■ **What the exercise asks**:
Take the entries below and print, exactly, the stretch from the line containing "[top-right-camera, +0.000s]" through the line containing "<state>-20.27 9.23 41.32", both included.

════════

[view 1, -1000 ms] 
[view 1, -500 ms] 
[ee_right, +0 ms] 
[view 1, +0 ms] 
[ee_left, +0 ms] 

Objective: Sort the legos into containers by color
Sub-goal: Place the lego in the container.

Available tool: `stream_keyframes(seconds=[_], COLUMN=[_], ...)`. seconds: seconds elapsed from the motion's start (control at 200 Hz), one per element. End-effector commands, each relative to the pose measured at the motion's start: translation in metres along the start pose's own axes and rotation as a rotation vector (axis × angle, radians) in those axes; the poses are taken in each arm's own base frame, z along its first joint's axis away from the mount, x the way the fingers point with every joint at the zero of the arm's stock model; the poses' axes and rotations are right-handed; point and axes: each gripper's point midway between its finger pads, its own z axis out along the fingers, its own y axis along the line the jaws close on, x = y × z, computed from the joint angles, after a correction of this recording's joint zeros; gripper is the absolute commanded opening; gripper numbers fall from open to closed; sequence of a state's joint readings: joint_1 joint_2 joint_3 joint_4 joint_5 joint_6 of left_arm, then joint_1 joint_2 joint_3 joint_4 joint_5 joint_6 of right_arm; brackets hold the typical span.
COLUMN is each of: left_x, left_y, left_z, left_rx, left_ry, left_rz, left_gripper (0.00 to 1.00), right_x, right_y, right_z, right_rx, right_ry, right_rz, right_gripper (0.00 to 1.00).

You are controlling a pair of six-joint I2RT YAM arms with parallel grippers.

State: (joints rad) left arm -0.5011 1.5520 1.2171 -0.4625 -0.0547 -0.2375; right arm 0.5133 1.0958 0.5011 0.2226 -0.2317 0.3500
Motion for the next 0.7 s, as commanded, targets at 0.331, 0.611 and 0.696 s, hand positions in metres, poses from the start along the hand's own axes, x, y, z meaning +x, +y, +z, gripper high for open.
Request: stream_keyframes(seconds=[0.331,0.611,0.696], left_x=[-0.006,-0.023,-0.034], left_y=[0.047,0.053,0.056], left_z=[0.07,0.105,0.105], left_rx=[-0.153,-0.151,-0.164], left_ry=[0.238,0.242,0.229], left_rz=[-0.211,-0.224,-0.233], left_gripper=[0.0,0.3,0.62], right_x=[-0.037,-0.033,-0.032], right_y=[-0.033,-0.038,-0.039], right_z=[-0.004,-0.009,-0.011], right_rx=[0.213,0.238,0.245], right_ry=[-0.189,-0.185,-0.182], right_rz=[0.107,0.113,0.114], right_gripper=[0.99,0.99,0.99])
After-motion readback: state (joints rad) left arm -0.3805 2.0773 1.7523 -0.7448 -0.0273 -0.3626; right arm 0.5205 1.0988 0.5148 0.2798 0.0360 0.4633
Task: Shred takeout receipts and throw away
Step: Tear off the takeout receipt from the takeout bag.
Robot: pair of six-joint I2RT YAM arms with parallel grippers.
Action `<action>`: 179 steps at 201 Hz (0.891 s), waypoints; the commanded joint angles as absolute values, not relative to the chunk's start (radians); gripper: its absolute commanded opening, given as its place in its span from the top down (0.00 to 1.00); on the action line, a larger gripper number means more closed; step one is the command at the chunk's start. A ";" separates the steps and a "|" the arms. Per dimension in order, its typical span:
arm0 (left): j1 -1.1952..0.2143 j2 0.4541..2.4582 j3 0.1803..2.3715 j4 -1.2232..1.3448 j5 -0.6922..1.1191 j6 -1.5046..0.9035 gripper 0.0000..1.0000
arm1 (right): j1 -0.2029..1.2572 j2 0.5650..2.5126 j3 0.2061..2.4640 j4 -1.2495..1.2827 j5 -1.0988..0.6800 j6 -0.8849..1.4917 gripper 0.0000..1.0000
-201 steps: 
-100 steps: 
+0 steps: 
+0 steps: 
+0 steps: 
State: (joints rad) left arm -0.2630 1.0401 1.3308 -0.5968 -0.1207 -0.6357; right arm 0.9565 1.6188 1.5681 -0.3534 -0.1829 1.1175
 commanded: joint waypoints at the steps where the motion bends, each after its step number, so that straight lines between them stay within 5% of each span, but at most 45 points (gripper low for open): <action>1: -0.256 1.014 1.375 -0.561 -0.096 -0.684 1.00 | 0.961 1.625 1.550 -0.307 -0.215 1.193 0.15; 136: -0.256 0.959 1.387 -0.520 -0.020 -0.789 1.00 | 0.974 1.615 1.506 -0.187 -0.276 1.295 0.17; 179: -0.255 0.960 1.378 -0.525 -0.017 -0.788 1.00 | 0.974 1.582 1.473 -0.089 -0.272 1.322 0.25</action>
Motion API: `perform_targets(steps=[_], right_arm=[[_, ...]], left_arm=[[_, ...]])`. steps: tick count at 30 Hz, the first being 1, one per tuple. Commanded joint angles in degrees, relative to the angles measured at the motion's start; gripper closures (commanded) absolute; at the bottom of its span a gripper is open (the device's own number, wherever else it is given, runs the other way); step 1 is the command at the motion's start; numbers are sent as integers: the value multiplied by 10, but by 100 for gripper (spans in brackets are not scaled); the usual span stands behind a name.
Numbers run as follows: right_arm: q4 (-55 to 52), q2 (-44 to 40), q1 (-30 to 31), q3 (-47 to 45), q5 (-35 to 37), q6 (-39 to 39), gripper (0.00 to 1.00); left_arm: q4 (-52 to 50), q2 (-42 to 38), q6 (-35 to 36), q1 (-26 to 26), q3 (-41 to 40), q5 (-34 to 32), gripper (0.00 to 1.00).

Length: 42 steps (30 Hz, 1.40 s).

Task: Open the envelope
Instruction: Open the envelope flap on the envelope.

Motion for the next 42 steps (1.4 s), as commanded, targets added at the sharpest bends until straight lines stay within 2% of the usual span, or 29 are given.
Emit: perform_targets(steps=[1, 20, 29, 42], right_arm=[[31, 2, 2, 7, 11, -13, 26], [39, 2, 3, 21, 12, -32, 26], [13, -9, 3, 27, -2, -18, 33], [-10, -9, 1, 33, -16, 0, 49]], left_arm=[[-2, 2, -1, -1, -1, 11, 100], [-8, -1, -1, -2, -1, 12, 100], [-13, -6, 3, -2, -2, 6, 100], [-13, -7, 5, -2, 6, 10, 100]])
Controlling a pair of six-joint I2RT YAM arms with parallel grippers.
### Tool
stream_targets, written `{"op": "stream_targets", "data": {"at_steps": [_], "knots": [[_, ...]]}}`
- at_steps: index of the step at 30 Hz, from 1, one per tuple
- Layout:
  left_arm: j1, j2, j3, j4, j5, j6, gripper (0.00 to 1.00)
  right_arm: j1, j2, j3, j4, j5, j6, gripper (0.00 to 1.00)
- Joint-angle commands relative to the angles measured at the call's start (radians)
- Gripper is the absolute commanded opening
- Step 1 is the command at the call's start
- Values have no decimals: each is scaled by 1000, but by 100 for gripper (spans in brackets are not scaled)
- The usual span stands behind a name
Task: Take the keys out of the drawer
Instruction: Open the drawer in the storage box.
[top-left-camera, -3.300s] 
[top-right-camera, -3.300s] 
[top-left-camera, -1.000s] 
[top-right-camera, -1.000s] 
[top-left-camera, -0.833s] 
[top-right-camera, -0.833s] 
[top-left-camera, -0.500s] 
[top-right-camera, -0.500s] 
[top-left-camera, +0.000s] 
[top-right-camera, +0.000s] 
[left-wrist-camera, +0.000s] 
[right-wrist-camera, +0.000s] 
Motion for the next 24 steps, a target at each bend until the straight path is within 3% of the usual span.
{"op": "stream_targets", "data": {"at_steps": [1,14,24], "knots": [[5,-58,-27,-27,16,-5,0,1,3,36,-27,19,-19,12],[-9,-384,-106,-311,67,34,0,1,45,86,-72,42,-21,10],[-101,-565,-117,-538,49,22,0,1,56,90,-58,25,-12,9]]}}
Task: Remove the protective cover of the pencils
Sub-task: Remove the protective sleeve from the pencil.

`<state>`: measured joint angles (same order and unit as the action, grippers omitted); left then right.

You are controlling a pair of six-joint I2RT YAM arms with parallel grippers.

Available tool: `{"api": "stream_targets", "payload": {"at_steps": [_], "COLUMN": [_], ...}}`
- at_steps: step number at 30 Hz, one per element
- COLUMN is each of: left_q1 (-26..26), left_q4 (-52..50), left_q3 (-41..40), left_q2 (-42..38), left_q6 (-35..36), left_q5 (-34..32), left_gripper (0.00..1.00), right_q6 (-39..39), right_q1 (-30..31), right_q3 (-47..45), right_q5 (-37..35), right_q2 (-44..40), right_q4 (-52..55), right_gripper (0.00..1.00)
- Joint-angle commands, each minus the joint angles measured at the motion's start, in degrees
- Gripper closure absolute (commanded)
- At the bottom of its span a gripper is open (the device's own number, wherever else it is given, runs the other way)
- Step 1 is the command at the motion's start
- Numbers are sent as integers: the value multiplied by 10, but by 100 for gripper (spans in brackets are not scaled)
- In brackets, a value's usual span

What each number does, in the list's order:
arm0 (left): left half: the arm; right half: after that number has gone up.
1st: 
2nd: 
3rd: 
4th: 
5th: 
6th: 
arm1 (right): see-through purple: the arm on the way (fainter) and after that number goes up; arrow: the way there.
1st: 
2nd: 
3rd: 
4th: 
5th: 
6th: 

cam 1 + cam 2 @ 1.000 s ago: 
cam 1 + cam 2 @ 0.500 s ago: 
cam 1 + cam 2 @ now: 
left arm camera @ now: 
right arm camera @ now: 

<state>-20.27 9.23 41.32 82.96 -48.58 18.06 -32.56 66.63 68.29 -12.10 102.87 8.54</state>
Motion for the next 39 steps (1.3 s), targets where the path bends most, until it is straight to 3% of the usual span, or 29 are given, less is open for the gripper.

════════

■ **Output of the exercise**:
[top-right-camera, +0.000s] 
[left-wrist-camera, +0.000s] 
[right-wrist-camera, +0.000s] 
Motion for the next 24 steps, a target at each bend until the straight path is within 3% of the usual span.
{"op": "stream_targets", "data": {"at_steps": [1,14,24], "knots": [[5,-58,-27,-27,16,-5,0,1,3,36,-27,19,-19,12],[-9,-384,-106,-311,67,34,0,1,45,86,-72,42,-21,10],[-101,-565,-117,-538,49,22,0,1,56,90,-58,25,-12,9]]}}
Task: Remove the protective cover of the pencils
Sub-task: Remove the protective sleeve from the pencil.

`<state>`: measured joint angles (same order and unit as the action, grippers omitted); left then right.

You are controlling a pair of six-joint I2RT YAM arms with parallel grippers.

Available tool: `{"api": "stream_targets", "payload": {"at_steps": [_], "COLUMN": [_], ...}}`
- at_steps: step number at 30 Hz, one per element
- COLUMN is each of: left_q1 (-26..26), left_q4 (-52..50), left_q3 (-41..40), left_q2 (-42..38), left_q6 (-35..36), left_q5 (-34..32), left_gripper (0.00..1.00), right_q6 (-39..39), right_q1 (-30..31), right_q3 (-47..45), right_q5 (-37..35), right_q2 (-44..40), right_q4 (-52..55), right_gripper (0.00..1.00)
- Joint-angle commands, each minus the joint angles measured at the motion's start, in degrees
- Gripper closure absolute (commanded)
- At the bottom of its span a gripper is open (the device's own number, wherever else it is given, runs the other way)
- Step 1 is the command at the motion's start
- Numbers are sent as integers: the value multiplied by 10, but by 100 for gripper (spans in brackets are not scaled)
- In brackets, a value's usual span

What each number does, in the list's order:
arm0 (left): left half: the arm; right half: after that number has gone up.
1st: 
2nd: 
3rd: 
4th: 
5th: 
6th: 
arm1 (right): see-through purple: the arm on the way (fainter) and after that number goes up; arrow: the way there.
1st: 
2nd: 
3rd: 
4th: 
5th: 
6th: 

cam 1 + cam 2 @ 1.000 s ago: 
cam 1 + cam 2 @ 0.500 s ago: 
cam 1 + cam 2 @ now: 
left arm camera @ now: 
right arm camera @ now: 

<state>-20.27 9.23 41.32 82.96 -48.58 18.06 -32.56 66.63 68.29 -12.10 102.87 8.54</state>

That concludes the response.